12. An apparatus for training an intention recognition model, the apparatus comprising:

the characteristic acquisition module is used for carrying out characteristic extraction processing on the sample conversation text to obtain characteristic information of the sample conversation text; the characteristic information comprises a plurality of discrete characteristic variables;

the vector acquisition module is used for carrying out multi-dimensional classified coding on the characteristic information, converting a plurality of discrete characteristic variables in the characteristic information into continuous characteristic variables and obtaining multi-dimensional characteristic vectors of the characteristic information; the multi-dimensional feature vector comprises a plurality of feature vectors with different dimensions, and the feature vectors are continuous feature variables;

the vector classification module is used for respectively classifying the multi-dimensional feature vectors to obtain multi-dimensional classification results of the feature information, wherein the multi-dimensional classification results comprise a plurality of classification results with different dimensions;

the result acquisition module is used for carrying out fusion recognition processing on the multi-dimensional classification results and determining the intention recognition result of the dialog text;

a function value determining module, configured to calculate a loss function value of the intention recognition model based on the multi-dimensional classification result, the intention recognition result, and tag information corresponding to the sample dialog text;

13. A computer device comprising a processor and a memory, the memory having stored therein at least one instruction, at least one program, set of codes, or set of instructions, which is loaded and executed by the processor to implement the method of intent recognition of dialog information of any of claims 1 to 4 or to implement the method of training of an intent recognition model of any of claims 5 to 10.

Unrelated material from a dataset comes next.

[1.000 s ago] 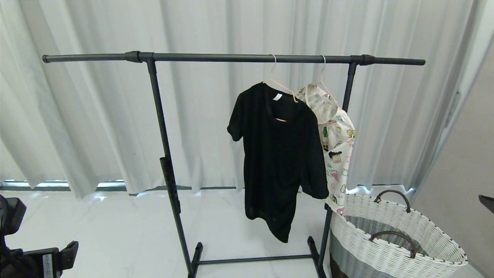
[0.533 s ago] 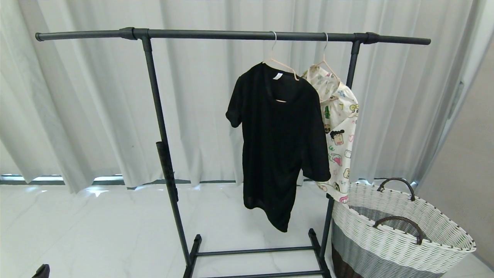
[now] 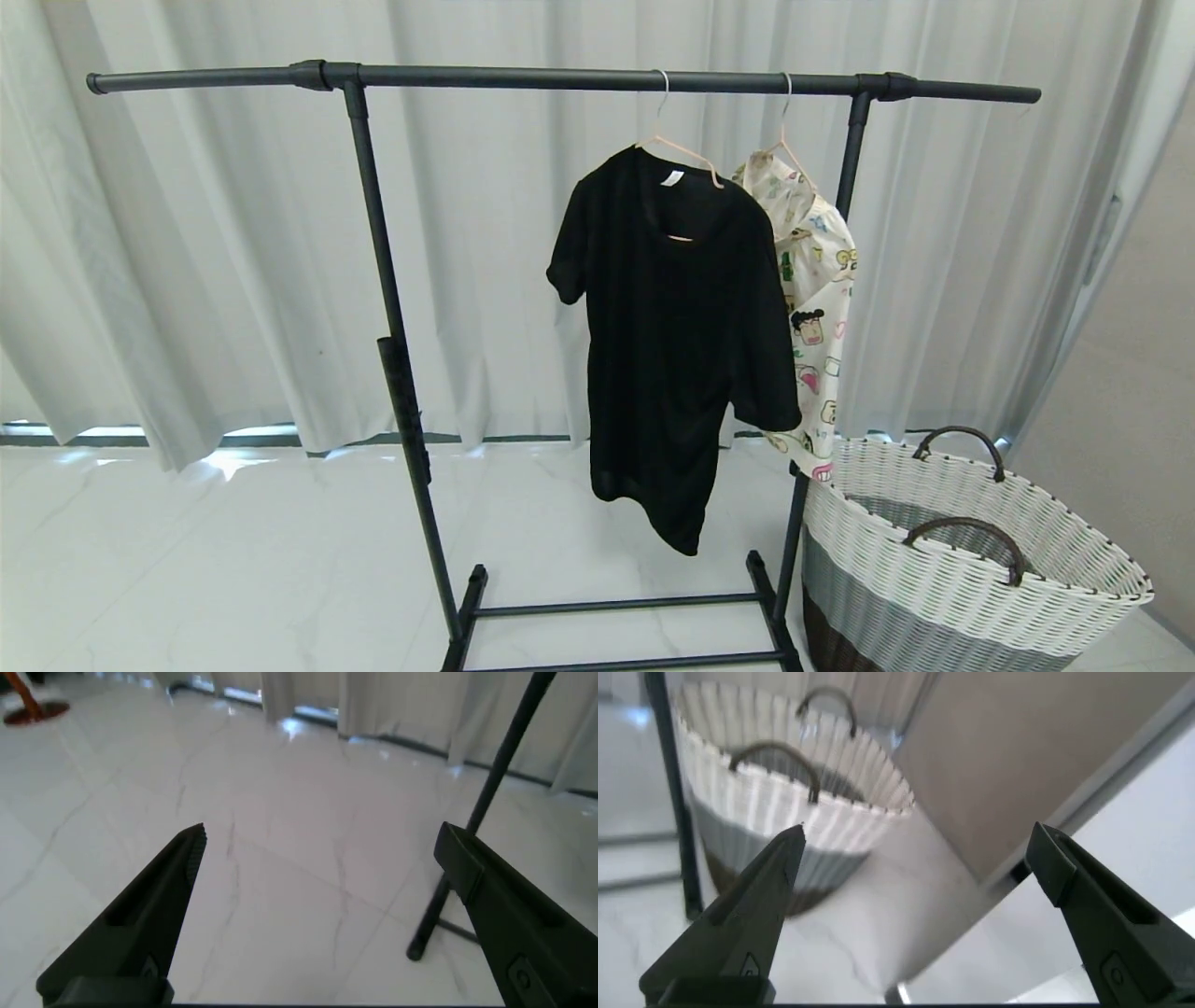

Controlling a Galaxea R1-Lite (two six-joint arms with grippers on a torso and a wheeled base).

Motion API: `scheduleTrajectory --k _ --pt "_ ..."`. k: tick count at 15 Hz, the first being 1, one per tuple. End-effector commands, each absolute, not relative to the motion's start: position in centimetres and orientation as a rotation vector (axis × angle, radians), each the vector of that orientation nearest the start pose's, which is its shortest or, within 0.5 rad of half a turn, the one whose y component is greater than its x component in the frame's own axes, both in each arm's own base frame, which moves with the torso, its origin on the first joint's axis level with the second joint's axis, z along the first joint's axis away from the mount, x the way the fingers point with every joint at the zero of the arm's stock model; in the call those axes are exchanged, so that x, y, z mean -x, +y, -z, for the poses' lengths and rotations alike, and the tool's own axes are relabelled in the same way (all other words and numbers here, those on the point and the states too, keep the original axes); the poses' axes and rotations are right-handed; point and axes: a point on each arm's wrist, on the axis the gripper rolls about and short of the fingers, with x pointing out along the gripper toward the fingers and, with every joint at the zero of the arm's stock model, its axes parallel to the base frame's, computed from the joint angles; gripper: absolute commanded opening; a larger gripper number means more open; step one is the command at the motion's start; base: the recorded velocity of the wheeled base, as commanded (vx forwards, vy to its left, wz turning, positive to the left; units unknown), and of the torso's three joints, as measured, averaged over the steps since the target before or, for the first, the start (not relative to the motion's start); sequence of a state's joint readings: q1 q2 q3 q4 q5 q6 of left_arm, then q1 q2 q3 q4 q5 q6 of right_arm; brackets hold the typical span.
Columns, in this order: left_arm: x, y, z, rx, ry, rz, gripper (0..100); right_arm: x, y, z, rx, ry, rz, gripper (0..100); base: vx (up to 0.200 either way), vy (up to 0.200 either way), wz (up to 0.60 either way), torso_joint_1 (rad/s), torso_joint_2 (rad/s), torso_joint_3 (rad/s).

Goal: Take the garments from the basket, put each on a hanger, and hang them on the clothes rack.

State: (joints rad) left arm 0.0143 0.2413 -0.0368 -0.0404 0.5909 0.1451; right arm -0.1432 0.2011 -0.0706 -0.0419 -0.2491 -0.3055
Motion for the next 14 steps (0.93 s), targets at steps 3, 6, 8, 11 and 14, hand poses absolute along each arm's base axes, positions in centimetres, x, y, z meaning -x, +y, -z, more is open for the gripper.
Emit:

14. A computer-readable storage medium, wherein at least one instruction, at least one program, a set of codes, or a set of instructions is stored in the storage medium, and the at least one instruction, the at least one program, the set of codes, or the set of instructions is loaded and executed by a processor to implement the method for intention recognition of dialog information according to any one of claims 1 to 4, or to implement the method for training the intention recognition model according to any one of claims 5 to 10.